Newbie Question about DNS Hosting

Kevin Darcy kcd at daimlerchrysler.com
Wed Sep 13 00:34:32 UTC 2000


Be the master. Tell your provider to make their nameservers slaves. Even
if your provider gives you one record "free", maintain the CNAMEs *and*
the A records in your own zone(s), so that everything is in one place and
you only have a single methodology for making updates. Even, in the worst
case, if you have 30 different domains to manage (the "primary" domain and
one for each CNAME), I can't imagine it would be economically advantageous
to pay ~$290/month to your provider to maintain them -- unless those names
are getting many millions of queries a day, thus necessitating a
larger-than-average, dedicated DNS server and extra bandwidth...


- Kevin

gil.danieli at everbank.com wrote:

> I'm a DNS novice, but I have the following question that I would like
> to find an answer for.
>
> I have a webserver with one Host (A) record "www.something.com" and an
> additional 29 CNAME records (aliases), all pointing at www.xxx.yyy.zzz.
> This server is located in a web hosting facility, which wants to charge
> me $10/month per record after the primary.
>
> I also have an in house email server, with one Host (A)
> record "smtp.something.com" pointing at aaa.bbb.ccc.ddd.

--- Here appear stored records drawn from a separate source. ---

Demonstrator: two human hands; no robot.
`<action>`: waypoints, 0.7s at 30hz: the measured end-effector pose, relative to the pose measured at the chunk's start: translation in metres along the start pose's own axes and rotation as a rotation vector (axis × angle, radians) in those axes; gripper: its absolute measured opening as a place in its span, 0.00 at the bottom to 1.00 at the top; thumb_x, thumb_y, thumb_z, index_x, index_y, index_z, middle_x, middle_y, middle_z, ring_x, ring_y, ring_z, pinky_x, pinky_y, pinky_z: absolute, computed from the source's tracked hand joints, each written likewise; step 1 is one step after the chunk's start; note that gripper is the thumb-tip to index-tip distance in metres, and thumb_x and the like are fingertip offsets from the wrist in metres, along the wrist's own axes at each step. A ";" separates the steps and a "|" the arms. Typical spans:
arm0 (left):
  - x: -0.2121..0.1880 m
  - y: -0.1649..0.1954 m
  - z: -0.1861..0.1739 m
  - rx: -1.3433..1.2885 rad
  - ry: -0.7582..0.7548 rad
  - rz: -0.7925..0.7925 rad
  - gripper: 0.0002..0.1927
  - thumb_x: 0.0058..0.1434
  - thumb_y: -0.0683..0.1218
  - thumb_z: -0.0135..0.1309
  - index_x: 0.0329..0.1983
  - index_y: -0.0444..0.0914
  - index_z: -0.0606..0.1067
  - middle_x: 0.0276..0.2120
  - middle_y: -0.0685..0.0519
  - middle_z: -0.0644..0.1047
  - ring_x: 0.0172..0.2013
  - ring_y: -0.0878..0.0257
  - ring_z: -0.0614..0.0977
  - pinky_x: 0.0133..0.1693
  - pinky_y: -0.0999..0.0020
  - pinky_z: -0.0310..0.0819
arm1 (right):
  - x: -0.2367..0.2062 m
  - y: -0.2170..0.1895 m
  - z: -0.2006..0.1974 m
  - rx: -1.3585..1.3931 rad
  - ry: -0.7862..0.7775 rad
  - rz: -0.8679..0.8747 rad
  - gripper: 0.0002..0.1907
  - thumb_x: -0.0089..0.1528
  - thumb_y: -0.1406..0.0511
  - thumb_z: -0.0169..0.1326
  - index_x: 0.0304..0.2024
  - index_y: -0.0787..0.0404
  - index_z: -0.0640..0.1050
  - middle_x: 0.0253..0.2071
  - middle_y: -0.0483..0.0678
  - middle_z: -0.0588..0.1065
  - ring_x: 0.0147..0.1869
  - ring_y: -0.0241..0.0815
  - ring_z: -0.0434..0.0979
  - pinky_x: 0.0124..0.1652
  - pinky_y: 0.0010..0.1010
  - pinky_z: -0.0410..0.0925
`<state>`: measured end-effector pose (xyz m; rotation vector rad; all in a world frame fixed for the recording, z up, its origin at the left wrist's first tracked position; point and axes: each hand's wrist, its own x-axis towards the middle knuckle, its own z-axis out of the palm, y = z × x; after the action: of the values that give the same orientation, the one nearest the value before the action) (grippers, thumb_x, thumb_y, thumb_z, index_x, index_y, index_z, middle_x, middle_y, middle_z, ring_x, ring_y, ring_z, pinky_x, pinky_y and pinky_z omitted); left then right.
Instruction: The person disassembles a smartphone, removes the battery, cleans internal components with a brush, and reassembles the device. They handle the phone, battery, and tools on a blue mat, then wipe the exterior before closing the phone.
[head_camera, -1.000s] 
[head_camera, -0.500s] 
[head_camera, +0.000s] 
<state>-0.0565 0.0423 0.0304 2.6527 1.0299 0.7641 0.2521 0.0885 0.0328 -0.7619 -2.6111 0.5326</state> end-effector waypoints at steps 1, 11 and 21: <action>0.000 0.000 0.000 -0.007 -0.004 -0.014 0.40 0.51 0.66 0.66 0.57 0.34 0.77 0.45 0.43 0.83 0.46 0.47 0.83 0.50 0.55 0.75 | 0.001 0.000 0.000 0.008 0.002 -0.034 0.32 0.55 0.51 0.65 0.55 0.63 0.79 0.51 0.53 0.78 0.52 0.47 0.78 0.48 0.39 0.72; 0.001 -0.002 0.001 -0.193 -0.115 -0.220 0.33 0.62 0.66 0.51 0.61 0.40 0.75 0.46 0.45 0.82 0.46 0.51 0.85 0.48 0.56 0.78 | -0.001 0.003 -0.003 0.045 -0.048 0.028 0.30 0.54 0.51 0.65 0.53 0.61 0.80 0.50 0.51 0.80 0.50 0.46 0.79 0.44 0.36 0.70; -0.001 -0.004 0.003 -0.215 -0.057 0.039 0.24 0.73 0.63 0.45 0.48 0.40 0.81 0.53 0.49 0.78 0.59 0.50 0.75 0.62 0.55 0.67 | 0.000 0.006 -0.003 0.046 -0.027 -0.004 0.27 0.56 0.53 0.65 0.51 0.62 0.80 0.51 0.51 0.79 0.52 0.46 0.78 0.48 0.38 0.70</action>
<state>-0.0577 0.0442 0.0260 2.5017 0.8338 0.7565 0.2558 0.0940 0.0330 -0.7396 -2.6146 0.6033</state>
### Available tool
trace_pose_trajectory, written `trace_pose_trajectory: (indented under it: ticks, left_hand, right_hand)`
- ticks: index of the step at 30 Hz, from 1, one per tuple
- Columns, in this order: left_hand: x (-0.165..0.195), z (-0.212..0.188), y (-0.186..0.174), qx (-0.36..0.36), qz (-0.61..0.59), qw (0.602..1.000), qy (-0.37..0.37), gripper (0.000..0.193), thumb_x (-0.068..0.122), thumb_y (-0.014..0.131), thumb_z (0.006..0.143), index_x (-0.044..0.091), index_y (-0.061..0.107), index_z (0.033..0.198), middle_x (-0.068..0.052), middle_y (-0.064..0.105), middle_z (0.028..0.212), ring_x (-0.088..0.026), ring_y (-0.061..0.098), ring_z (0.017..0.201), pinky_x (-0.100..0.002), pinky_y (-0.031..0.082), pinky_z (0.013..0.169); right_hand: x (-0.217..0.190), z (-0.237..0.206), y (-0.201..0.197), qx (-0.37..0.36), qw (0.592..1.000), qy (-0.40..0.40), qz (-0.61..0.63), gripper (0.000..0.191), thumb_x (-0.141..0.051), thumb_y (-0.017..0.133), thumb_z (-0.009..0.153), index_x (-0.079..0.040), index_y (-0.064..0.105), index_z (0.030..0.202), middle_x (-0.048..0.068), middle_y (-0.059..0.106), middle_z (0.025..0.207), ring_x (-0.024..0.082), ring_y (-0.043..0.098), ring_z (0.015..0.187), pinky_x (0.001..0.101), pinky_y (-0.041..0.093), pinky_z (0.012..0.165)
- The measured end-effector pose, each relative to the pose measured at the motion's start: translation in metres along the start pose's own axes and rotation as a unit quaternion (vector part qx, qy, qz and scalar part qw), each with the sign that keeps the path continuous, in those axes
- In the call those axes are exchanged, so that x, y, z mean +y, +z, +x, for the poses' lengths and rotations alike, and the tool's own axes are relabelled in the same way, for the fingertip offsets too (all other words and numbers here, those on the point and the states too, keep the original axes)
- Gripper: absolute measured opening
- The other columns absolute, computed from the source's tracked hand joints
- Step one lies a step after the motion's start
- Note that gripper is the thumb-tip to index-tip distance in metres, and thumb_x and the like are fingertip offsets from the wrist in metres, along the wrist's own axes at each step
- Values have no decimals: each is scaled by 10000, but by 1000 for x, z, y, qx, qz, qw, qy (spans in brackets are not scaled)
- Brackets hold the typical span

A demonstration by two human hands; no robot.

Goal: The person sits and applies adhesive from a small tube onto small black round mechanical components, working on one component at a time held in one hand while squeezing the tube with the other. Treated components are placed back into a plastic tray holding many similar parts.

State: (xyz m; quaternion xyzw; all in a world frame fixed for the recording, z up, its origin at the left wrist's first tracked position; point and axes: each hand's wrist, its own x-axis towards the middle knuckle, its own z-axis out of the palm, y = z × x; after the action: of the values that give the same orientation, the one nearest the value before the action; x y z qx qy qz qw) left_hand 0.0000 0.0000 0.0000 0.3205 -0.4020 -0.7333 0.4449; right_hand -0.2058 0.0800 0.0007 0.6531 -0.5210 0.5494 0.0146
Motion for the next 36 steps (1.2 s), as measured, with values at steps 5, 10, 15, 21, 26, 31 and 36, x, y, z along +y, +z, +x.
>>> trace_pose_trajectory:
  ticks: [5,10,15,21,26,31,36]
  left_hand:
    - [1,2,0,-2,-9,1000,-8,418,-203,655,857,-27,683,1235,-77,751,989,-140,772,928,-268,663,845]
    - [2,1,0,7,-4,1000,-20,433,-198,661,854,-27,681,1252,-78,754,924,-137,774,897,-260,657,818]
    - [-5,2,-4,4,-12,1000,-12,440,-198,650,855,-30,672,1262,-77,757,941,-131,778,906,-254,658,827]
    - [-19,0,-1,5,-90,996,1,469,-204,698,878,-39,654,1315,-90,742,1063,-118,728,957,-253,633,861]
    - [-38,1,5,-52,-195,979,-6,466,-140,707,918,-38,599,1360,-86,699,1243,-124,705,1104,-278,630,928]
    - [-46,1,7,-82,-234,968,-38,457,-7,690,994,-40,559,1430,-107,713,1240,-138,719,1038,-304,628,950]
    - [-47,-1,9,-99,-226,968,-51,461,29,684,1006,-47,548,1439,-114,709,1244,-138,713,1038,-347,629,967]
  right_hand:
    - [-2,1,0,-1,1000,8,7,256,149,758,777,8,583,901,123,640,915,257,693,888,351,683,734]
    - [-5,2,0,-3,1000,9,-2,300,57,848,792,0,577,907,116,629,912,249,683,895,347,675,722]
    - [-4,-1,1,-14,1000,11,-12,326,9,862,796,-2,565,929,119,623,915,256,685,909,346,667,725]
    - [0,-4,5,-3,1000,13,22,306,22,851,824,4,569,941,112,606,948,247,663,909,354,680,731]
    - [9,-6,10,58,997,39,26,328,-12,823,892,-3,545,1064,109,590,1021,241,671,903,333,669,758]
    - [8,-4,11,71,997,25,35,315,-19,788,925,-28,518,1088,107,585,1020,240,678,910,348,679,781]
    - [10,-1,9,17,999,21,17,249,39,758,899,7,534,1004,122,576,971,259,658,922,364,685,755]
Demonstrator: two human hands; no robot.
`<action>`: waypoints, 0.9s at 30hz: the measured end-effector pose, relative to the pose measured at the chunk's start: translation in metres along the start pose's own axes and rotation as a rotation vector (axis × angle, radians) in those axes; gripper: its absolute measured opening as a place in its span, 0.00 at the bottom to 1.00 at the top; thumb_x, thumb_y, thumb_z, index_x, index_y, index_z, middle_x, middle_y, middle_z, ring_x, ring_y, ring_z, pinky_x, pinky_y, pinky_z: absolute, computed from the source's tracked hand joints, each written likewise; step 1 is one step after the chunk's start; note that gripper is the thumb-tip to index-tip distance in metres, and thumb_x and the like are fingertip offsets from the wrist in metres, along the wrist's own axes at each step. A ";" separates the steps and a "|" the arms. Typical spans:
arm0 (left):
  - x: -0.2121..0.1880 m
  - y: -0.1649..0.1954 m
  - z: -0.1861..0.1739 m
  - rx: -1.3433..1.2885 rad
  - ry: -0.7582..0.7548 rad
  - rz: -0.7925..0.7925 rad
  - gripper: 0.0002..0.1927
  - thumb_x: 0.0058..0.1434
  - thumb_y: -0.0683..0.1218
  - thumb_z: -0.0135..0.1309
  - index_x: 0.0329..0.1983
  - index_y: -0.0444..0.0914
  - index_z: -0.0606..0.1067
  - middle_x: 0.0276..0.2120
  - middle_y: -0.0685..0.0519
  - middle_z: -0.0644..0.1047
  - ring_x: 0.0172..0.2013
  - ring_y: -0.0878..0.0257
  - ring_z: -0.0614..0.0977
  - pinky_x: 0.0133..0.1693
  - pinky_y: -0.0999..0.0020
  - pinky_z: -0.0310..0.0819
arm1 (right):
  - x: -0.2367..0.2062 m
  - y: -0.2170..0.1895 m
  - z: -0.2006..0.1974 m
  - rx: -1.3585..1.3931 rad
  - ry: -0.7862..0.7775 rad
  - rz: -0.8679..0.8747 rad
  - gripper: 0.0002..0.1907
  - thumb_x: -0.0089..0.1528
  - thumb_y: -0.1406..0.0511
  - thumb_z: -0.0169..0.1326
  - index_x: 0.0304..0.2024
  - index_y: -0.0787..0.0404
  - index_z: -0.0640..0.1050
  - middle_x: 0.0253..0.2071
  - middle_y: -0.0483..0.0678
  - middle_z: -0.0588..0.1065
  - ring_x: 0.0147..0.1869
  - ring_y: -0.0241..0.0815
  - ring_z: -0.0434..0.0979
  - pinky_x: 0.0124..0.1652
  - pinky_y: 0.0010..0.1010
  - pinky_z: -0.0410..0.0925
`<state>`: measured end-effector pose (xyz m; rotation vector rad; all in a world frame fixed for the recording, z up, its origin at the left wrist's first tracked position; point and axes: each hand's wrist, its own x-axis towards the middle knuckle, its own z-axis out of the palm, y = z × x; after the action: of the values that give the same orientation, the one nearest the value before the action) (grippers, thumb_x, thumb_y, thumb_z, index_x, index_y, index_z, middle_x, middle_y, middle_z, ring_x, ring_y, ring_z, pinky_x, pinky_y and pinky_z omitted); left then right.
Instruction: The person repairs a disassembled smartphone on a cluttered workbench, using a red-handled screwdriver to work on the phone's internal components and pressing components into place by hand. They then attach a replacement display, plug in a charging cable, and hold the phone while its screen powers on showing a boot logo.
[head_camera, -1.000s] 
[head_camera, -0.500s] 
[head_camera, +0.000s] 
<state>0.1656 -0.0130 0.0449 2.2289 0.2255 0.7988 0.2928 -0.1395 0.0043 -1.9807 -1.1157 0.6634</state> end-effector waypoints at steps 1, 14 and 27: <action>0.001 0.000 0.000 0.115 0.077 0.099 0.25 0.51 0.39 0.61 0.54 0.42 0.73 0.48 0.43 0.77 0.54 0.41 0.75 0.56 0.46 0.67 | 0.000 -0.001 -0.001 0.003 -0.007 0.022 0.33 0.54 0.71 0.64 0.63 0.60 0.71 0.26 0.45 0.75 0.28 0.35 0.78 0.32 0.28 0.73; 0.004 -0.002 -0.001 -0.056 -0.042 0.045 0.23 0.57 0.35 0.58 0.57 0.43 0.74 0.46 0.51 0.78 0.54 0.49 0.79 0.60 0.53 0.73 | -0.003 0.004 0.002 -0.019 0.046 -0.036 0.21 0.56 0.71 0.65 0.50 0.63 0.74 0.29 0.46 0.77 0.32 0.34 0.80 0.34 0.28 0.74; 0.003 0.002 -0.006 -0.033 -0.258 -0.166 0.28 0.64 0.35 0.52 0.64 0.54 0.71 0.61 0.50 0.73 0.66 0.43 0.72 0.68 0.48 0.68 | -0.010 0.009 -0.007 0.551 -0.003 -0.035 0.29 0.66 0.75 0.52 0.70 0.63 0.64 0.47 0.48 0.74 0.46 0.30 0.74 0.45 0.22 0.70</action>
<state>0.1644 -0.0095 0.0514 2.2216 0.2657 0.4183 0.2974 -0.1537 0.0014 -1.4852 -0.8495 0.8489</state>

Currently our
> ISP hosts this DNS record.
>
> Considering the cost of the DNS Hosting from our Web Hosting facility,
> I would like to host our own DNS (the web hosting facility will provide
> secondary name services for "free").
>
> Any suggestions on the best way to configure servers in this situation?
>
> Thanks in advance.
>
> Sent via Deja.com http://www.deja.com/
> Before you buy.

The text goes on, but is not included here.